What is required: Across the listing, the lines that include "several" must be tallied and reported as a bare number.

START Records to use

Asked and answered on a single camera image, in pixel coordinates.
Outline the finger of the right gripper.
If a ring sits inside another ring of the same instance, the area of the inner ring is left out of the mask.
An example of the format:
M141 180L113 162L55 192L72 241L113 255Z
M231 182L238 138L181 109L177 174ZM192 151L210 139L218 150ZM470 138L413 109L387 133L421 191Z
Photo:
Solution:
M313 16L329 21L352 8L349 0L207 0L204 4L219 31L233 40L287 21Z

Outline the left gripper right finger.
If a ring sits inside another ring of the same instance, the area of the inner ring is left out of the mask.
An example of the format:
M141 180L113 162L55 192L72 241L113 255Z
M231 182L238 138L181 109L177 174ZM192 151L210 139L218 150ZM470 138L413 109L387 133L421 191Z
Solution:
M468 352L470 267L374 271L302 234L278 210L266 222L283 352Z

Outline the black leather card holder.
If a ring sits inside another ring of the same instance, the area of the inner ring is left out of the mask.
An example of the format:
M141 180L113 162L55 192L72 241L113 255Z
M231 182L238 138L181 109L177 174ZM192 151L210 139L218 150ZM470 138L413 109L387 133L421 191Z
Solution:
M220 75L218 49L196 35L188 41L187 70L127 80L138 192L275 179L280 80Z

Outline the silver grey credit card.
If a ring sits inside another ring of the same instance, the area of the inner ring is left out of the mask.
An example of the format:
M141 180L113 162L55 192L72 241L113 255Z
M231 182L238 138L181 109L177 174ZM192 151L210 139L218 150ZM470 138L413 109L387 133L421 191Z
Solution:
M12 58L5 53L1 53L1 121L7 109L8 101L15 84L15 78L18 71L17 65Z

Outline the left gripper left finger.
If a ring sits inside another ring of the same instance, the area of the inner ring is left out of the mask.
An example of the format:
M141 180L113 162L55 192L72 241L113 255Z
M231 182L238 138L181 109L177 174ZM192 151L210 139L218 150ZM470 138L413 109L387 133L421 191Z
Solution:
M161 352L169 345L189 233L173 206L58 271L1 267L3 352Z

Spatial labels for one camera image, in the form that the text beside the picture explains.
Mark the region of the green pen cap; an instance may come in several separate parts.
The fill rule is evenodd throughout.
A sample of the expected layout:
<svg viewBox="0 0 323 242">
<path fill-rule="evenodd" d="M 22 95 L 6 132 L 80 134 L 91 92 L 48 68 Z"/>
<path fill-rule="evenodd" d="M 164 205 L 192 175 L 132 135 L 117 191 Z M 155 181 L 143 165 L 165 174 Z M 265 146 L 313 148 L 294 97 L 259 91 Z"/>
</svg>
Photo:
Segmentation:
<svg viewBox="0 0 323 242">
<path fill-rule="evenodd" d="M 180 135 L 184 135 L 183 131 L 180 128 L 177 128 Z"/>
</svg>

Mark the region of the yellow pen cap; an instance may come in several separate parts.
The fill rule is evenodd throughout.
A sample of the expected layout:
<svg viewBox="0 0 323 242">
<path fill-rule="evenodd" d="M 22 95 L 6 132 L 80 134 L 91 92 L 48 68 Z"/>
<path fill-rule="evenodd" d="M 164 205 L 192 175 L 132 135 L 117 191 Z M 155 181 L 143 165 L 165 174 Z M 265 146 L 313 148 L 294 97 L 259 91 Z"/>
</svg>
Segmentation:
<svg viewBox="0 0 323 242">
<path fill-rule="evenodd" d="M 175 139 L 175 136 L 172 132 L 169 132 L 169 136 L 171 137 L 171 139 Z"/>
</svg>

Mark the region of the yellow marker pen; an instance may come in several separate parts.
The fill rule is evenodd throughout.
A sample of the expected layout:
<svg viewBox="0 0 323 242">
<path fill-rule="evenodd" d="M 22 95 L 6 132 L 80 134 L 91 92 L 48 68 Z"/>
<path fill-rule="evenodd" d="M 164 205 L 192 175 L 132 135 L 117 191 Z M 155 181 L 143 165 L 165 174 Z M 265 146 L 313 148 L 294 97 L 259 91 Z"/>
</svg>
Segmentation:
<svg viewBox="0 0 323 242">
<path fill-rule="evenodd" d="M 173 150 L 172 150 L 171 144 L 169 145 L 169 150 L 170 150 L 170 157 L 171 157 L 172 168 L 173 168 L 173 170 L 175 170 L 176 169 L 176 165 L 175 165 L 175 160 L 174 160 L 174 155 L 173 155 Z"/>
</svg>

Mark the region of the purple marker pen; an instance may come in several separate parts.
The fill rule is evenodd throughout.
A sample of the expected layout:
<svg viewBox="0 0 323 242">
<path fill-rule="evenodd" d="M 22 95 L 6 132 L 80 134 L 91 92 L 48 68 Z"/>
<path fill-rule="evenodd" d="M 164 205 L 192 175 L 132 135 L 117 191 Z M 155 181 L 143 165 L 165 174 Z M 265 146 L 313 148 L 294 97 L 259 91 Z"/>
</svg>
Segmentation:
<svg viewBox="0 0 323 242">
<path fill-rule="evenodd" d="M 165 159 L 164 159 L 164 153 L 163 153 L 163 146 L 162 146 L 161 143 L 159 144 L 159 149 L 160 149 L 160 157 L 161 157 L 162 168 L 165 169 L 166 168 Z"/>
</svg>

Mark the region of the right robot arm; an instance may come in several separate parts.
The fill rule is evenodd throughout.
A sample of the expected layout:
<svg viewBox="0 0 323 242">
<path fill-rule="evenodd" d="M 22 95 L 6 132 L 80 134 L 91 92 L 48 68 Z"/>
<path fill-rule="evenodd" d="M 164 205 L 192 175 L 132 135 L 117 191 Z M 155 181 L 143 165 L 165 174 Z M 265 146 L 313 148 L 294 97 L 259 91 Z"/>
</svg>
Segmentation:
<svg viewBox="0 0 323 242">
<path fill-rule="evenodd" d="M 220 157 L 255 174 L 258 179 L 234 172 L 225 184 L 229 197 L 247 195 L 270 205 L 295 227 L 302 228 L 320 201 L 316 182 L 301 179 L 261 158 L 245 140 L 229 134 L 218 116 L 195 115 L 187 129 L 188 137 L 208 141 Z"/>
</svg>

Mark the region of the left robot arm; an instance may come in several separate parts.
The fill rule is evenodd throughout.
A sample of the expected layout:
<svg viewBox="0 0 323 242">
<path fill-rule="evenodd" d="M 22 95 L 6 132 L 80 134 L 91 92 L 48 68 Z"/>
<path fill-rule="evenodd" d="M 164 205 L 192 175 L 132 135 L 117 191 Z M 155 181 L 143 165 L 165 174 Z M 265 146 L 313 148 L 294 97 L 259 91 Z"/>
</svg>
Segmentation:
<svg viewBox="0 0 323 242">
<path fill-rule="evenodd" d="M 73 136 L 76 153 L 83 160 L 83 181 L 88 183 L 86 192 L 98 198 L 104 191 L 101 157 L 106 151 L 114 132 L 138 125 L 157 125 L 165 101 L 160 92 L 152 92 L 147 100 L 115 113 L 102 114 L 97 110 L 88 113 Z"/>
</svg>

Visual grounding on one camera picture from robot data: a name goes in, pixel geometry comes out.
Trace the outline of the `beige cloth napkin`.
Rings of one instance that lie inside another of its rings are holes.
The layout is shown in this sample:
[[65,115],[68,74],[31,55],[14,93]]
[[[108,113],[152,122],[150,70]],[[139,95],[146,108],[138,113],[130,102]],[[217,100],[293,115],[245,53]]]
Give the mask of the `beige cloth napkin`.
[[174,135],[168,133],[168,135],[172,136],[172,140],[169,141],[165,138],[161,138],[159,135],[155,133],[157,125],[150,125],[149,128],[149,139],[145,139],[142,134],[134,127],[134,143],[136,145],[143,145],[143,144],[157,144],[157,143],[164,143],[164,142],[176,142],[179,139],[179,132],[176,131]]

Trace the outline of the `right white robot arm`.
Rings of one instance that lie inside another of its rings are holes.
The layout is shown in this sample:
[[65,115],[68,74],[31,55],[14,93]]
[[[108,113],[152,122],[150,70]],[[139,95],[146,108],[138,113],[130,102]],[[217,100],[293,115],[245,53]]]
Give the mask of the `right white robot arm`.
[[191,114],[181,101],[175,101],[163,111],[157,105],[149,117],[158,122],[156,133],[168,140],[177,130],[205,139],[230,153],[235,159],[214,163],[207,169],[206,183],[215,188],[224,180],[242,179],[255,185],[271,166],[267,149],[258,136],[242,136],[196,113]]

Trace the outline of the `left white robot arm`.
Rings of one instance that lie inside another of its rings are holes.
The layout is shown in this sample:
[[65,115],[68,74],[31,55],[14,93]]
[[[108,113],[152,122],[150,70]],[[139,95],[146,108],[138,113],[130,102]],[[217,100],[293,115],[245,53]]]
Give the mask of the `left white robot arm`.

END Records to use

Reply to the exercise: 6